Return all lines from the entries below in which the word "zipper" is present.

(Beginning of Provided information)

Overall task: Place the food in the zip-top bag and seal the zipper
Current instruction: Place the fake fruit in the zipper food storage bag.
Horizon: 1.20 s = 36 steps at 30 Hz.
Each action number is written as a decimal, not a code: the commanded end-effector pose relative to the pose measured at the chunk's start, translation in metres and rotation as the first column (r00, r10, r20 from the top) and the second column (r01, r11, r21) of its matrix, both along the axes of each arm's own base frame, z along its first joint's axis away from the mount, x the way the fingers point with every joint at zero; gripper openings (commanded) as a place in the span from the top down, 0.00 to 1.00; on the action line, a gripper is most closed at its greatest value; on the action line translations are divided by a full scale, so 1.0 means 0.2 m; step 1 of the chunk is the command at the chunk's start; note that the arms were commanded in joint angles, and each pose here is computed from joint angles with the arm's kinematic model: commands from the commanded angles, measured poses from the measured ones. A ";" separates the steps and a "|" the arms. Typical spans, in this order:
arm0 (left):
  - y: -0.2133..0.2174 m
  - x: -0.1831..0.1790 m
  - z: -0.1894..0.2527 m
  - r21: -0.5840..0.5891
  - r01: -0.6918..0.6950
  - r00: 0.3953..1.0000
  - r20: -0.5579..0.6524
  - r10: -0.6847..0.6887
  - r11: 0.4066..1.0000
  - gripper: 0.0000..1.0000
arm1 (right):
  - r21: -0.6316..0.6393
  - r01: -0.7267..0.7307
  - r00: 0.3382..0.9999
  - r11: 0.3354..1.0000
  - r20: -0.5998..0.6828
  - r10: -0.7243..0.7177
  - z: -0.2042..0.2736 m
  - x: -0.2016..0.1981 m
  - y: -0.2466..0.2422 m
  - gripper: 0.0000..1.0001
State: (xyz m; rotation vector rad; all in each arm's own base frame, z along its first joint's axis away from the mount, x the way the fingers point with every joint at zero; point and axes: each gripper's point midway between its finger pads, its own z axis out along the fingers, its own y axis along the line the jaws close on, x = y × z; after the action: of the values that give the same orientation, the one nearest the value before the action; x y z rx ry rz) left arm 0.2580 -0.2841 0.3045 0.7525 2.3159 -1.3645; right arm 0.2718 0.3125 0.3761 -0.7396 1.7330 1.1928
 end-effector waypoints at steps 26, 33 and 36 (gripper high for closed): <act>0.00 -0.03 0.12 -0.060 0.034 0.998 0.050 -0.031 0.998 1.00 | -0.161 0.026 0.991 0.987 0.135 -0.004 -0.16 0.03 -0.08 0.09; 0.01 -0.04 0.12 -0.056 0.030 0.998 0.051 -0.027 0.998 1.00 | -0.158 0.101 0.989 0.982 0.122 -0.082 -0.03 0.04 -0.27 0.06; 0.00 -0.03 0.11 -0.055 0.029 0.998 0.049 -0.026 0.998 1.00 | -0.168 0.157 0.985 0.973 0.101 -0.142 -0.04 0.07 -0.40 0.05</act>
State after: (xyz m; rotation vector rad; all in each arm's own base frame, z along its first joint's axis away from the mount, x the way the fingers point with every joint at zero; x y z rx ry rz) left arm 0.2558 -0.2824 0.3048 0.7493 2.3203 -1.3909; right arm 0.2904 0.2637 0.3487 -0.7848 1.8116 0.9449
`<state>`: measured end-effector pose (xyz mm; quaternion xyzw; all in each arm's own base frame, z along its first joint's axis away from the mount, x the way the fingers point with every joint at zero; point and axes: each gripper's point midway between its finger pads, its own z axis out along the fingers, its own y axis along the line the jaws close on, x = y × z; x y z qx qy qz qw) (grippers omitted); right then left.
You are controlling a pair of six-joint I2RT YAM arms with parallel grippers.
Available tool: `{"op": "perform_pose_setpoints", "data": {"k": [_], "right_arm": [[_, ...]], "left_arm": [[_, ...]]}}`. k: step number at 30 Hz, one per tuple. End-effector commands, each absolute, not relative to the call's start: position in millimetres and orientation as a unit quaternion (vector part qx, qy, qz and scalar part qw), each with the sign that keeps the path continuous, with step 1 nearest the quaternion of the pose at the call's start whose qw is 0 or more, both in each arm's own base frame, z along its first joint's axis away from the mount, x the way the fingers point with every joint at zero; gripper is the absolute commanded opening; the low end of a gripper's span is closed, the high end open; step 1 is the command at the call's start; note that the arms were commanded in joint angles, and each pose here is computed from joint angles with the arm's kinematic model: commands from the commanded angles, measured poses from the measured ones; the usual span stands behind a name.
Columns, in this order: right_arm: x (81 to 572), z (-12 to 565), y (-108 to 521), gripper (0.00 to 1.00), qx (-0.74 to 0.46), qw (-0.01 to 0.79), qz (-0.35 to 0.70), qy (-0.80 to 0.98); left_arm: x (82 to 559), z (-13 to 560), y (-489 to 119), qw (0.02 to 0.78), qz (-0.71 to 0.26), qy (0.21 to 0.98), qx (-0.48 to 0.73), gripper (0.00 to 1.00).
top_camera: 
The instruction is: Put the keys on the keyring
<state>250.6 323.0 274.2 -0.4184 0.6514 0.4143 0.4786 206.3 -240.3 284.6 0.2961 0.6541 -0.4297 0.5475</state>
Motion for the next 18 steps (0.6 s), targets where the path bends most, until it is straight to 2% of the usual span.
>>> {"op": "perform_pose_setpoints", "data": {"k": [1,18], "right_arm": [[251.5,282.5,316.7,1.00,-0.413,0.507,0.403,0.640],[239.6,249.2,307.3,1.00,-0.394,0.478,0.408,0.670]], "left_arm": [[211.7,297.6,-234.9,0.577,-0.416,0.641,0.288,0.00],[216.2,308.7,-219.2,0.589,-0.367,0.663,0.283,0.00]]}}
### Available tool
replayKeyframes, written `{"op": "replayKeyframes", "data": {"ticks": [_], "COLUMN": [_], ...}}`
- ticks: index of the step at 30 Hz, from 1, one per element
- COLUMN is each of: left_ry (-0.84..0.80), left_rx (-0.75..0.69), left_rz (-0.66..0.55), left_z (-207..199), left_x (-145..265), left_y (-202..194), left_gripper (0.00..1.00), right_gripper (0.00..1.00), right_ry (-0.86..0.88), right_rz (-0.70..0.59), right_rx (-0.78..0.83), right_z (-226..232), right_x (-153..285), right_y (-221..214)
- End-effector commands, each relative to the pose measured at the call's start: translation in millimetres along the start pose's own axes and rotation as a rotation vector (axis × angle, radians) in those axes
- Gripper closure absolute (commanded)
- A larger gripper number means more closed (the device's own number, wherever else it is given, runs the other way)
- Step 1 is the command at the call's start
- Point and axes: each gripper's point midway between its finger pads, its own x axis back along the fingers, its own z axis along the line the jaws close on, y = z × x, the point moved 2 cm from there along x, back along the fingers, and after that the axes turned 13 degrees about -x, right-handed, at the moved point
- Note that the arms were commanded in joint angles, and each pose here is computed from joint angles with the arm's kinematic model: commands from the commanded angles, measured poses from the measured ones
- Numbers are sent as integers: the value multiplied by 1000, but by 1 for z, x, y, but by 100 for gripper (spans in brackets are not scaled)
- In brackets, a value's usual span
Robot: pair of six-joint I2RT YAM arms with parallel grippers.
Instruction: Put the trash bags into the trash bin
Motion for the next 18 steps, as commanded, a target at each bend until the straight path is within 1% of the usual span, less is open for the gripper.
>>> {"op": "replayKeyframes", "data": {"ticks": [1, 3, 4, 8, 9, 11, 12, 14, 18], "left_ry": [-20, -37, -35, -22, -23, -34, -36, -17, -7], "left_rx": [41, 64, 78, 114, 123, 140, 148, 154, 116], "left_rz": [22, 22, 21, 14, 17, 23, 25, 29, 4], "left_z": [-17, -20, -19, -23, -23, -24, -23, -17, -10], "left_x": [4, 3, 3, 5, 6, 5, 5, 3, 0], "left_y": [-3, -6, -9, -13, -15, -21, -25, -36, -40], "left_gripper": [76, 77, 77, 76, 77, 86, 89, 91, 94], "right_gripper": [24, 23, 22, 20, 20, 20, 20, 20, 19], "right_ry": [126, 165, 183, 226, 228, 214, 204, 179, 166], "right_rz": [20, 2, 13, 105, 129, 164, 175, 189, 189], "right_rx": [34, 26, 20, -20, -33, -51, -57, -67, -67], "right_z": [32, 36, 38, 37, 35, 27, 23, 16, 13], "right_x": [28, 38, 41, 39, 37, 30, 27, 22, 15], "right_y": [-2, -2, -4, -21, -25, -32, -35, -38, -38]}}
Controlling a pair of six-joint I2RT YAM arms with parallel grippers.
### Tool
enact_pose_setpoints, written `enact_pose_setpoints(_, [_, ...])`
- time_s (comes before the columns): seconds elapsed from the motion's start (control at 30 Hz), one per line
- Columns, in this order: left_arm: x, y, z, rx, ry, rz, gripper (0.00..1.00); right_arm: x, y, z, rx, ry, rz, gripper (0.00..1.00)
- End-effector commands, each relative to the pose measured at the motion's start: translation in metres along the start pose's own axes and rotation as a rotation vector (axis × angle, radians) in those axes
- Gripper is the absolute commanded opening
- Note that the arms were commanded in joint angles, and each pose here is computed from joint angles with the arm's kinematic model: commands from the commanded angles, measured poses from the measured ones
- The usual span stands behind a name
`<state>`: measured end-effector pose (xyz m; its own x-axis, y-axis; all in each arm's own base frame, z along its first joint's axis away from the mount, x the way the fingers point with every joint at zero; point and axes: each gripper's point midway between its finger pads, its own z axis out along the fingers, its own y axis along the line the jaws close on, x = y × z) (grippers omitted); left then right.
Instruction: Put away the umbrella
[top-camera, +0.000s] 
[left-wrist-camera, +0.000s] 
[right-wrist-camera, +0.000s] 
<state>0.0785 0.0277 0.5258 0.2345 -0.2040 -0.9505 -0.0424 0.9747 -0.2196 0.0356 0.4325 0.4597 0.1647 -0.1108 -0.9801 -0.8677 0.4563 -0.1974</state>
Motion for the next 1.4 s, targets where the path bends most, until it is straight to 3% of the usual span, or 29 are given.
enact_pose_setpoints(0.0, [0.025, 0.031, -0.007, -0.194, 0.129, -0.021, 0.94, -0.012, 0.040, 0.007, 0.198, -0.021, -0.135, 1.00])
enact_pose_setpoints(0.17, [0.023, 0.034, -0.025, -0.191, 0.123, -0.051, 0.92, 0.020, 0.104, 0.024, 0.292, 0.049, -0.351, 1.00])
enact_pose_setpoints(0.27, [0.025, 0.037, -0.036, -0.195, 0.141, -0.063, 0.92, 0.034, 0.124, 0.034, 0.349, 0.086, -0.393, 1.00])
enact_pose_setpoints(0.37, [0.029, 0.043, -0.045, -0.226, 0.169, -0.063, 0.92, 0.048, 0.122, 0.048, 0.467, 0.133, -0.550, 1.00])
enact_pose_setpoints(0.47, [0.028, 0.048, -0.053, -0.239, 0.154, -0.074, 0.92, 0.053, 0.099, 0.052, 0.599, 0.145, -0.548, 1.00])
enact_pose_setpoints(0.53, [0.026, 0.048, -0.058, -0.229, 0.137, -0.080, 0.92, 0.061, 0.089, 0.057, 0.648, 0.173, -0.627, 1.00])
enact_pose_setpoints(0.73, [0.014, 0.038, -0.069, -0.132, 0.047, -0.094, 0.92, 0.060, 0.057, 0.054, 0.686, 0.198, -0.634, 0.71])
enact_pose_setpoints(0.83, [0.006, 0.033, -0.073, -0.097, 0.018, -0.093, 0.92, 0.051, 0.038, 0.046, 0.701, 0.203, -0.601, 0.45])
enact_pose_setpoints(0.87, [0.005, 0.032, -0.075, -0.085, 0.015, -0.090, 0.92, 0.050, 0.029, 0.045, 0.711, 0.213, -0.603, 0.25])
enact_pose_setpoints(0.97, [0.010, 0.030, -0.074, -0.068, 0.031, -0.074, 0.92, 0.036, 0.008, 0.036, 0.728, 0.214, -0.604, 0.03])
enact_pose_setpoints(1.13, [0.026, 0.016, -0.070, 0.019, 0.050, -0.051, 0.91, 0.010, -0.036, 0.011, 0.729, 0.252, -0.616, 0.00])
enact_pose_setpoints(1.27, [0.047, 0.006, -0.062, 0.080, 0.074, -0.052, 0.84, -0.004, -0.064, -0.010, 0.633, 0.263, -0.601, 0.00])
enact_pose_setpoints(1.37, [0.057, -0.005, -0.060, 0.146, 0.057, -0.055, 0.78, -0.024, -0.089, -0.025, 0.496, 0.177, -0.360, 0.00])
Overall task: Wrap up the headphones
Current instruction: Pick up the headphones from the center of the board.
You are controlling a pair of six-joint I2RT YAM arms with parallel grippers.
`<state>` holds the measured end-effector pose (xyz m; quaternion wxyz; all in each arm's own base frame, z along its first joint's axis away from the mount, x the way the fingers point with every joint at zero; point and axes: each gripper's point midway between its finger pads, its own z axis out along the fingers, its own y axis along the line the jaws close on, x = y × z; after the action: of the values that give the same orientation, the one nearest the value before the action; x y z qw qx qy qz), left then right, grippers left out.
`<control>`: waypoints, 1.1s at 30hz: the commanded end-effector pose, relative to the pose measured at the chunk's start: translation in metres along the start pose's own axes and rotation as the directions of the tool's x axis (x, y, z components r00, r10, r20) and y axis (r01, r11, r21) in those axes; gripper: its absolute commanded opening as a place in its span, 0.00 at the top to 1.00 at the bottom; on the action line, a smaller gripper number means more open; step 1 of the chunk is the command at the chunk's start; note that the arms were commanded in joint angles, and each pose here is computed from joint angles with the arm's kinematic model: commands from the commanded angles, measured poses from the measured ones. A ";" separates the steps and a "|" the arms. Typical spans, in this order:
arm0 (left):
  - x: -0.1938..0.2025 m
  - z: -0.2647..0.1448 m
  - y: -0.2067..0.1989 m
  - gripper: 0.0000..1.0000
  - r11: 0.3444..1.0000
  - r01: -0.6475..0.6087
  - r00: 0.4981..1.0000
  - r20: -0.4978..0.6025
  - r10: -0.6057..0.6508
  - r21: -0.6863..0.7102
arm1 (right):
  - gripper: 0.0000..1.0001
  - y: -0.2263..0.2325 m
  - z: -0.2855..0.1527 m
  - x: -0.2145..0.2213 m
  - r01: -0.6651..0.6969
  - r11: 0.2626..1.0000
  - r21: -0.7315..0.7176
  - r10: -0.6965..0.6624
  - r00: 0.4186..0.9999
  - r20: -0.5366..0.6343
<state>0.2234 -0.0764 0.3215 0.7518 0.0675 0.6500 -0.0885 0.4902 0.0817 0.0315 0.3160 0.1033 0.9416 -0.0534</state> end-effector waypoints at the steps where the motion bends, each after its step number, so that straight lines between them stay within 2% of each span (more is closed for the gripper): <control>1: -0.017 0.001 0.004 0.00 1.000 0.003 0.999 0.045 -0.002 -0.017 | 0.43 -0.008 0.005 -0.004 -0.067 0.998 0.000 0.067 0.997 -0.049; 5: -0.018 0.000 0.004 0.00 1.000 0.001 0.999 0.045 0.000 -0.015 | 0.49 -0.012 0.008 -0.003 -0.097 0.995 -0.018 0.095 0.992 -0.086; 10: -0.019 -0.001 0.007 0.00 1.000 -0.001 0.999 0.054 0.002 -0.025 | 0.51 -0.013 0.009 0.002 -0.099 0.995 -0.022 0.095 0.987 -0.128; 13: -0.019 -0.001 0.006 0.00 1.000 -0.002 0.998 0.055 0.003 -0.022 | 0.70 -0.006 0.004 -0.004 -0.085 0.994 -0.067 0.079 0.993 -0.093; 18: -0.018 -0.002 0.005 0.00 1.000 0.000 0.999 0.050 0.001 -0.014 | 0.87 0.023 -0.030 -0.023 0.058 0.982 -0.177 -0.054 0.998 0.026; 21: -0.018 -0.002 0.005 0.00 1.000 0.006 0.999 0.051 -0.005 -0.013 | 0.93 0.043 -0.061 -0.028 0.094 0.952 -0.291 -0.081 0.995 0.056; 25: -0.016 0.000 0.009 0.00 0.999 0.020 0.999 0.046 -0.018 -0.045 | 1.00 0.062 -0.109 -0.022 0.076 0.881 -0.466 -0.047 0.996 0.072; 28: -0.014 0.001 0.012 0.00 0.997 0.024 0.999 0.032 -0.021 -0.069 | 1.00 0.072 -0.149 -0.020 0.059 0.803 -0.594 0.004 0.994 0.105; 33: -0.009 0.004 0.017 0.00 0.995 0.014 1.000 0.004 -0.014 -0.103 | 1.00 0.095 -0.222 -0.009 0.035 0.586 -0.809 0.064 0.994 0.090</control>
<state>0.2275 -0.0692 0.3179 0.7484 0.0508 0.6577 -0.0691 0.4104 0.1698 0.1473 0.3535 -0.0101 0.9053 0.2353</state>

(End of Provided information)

**Answer for the task:**
Overall task: Place the food in the zip-top bag and seal the zipper
Current instruction: Place the fake fruit in the zipper food storage bag.

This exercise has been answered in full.